See you there! Happy Thanksgiving!

Dori


----------



## CSB (Oct 28, 2015)

Yoram and I will not be able to attend the meeting on Sunday. Have a good time everyone.

See you in the spring!


----------



## Dori (Nov 2, 2015)

We had a great meeting! I was so nice to see everyone and welcome some new faces. Keith's presentation  was informative and very enjoyable.

Many thanks to Roy, Eira and Basil for all your hard work.

See you all in the spring!

Dori


----------



## TUGBrian (Nov 4, 2015)

notes from the meeting, sounds like a great event!

Sunday November 1 2015 meeting, 2:00pm to 5:00pm

At the East Toronto Masonic Temple at 13 Chisholm Avenue, Toronto Chisholm Avenue curtsy of Basil Dias. 

We had 22 people attend. 

Hugh Arrison
Keith & Jolene Baker
Erma & Vern Carter
Joe & Marie Chenew
Dennis & Ellen Craddock
Basil Dias        
Mike & Dori Frankland
Linda & Neill Judelman
Karen  Kolb 
Ed Kolewaski 
Victoria Klinkhammer
Roy & Eira Martin
Lynn Ortiz      
Jim & Marilyn Webb   

Basil Dias and Roy Martin provided the Projection equipment for our presenters to use. 
Keith and Jolene Baker, Roy & Eira Martin, Dennis & Ellen Craddock and Joe & Marie Chenew provided refreshments. 

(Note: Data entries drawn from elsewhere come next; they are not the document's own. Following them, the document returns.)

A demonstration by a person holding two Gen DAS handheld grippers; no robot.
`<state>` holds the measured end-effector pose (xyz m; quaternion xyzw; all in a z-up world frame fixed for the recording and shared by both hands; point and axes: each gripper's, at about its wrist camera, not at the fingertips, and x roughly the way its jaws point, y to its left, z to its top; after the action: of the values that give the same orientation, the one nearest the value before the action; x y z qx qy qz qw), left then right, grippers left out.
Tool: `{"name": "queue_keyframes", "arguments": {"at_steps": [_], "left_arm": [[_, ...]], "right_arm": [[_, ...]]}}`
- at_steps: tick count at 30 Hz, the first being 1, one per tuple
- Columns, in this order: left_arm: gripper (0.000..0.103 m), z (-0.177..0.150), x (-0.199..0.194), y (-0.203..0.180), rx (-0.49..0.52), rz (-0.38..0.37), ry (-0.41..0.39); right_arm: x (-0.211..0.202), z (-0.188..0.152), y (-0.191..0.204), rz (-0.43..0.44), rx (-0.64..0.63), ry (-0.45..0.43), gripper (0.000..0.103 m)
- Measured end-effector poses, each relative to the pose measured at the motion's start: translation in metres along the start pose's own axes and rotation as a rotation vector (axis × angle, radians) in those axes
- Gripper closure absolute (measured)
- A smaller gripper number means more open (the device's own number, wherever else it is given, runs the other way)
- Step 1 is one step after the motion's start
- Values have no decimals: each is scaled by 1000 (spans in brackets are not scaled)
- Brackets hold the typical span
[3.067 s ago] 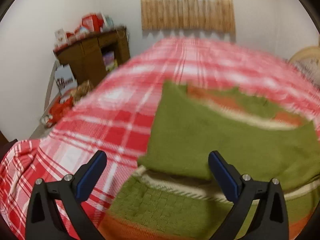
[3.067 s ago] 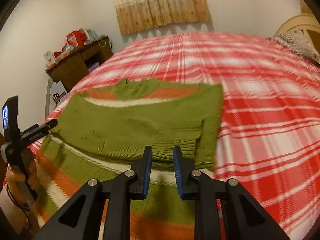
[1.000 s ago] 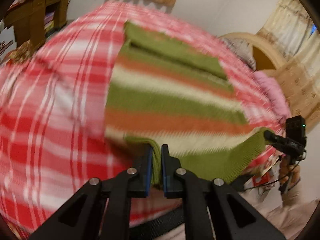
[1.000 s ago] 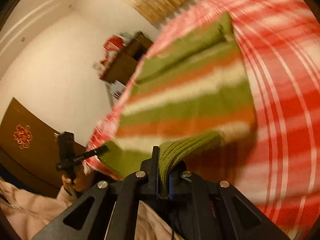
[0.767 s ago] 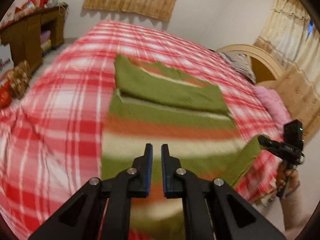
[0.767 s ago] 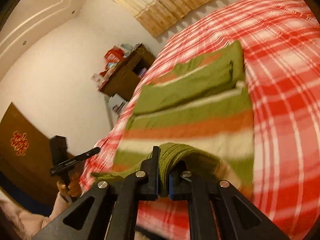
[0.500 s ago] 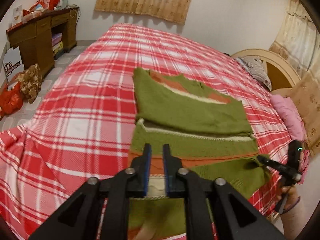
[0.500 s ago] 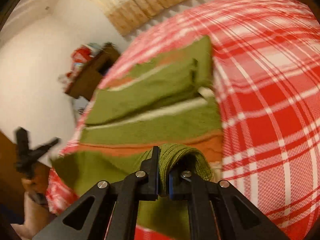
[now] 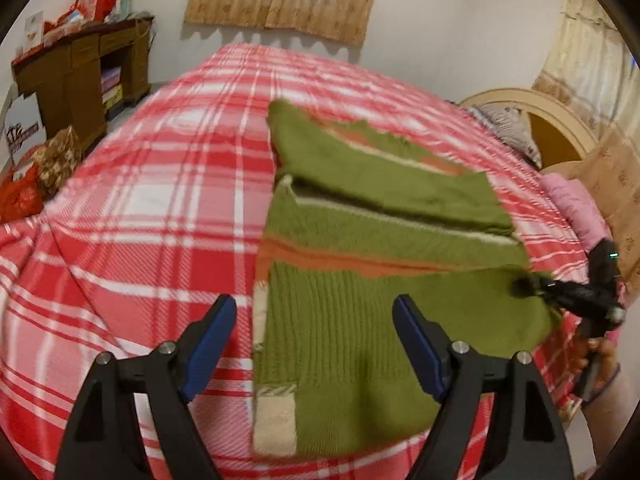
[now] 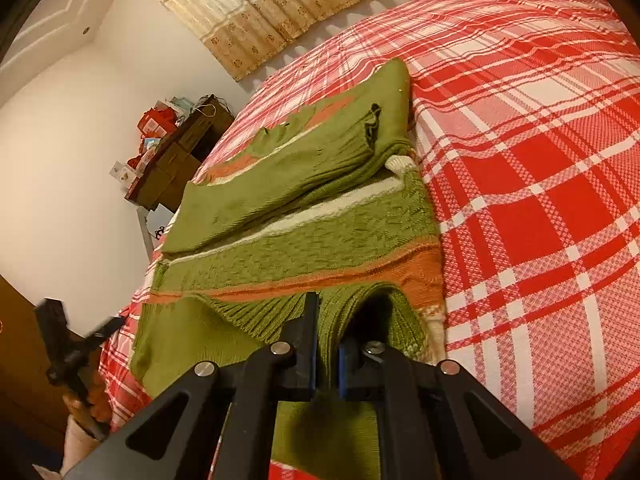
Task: Fold small clothes
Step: 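Grasp the hem with the left gripper while the right gripper lifts it toward the collar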
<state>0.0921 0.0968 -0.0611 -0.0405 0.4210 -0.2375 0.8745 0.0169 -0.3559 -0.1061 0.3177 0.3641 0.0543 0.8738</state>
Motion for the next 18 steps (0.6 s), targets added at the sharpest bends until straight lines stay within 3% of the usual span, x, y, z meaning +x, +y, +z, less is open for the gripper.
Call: {"name": "queue_keyframes", "arguments": {"at_steps": [2, 4, 6, 7, 8, 10, 14, 18], "left_arm": [[30, -5, 12, -3, -1, 10, 20], [47, -9, 12, -7, 16, 22, 0], [57, -12, 6, -14, 49, 48, -43], [57, -13, 3, -16, 55, 53, -60], [57, -14, 0, -16, 56, 48, -75], [57, -15, 0, -16, 56, 47, -75], [57, -15, 0, -16, 73, 114, -102], [55, -13, 1, -18, 110, 81, -107]], "right_arm": [[-7, 3, 5, 52, 28, -12, 94], [-15, 5, 10, 96, 40, -36, 87], [-21, 5, 13, 97, 40, -63, 70], [-23, 4, 14, 88, 38, -78, 55], [-26, 4, 16, 79, 34, -95, 49], [-30, 3, 18, 77, 22, -118, 49], [-36, -1, 17, 79, 22, -130, 49], [-36, -4, 8, 97, 60, -124, 49]]}}
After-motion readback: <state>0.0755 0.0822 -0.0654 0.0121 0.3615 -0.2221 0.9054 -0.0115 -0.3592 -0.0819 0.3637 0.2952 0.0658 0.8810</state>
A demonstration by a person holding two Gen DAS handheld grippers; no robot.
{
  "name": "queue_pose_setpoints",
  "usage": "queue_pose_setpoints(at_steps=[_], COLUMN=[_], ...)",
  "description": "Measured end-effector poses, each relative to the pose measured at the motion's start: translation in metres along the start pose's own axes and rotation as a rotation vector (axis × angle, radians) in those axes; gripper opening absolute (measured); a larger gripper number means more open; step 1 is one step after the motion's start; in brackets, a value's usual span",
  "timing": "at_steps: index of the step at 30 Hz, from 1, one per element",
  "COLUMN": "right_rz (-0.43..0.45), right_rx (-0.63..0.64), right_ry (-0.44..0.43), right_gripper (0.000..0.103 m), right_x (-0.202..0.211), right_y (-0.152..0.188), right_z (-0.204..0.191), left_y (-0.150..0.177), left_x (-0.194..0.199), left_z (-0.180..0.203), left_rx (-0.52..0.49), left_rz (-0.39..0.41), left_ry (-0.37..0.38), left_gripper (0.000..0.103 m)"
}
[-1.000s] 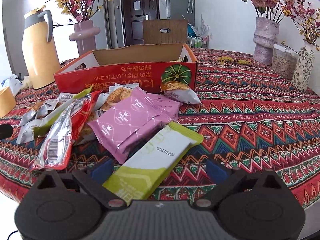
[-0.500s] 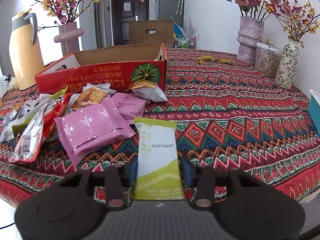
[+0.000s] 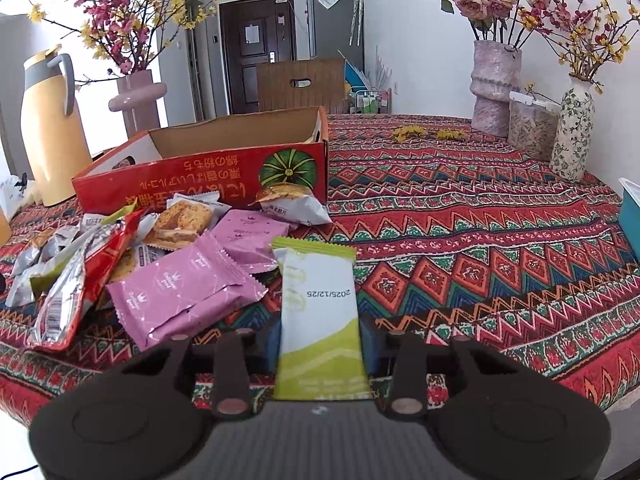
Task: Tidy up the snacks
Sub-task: 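Grasp a clear cracker packet with the left gripper while the right gripper holds the green bar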
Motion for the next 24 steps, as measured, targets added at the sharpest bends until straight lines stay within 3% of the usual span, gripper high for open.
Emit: queue_pose_setpoints(at_steps=[15,24], right_rz=[0.064,0.074], right_rx=[-0.022,-0.038], right_ry=[0.009,0.021], right_gripper=[0.038,0.038], right_x=[-0.014,-0.023], right_y=[-0.025,-0.032], right_z=[0.008,0.014], left_y=[-0.057,-0.058], left_x=[-0.058,-0.099], left_z=[-0.023,-0.023], left_rx=[0.072,0.096], left_rz=[-0.058,-0.145], left_ry=[-0.085,-0.110], left_gripper=[0.103,0.103])
Point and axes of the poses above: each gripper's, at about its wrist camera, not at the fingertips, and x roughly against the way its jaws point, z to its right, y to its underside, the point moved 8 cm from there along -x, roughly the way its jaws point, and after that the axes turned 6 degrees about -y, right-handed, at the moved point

Karen Kolb, TUG and DAE donated the door prizes. 

Roy Martin MC-ed the meeting.

All participants revived promotional material from Dial an Exchange 

Our meeting started with a 30 minutes mingle at 2 pm.

After a welcome from Roy Martin participants introduced themselves with information on where they owned timeshare, recent exchanges, and plans of places they will visit.

At 3 pm Keith and Jolene Baker showed photos and talked about their trip to Dubai, South Africa and Victoria Falls.

We had a discussion on topics of interest to the group that include cruising and Europe River cruises.

We had a group photo taken with the TUG banner.

Dennis & Ellen Craddock were first time attendees at our meeting and received a free TUG membership for the next year. 

The other door prizes were won by Karen Kolb, Keith & Jolene Baker, Linda & Neill Judelman by a draw of business cards.

The meeting ended at 5 pm after another 30 minute mingle

Our next meeting will be held in April 2016. Notices will be sent out in March 2016.


----------



## TUGBrian (Nov 4, 2015)

picture from the meeting!  good lookin group of folks there =)


----------



## Dori (Nov 7, 2015)

Thanks, Brian! Our Toronto Chapter of TUG is made up of a great bunch of people!

Dori


----------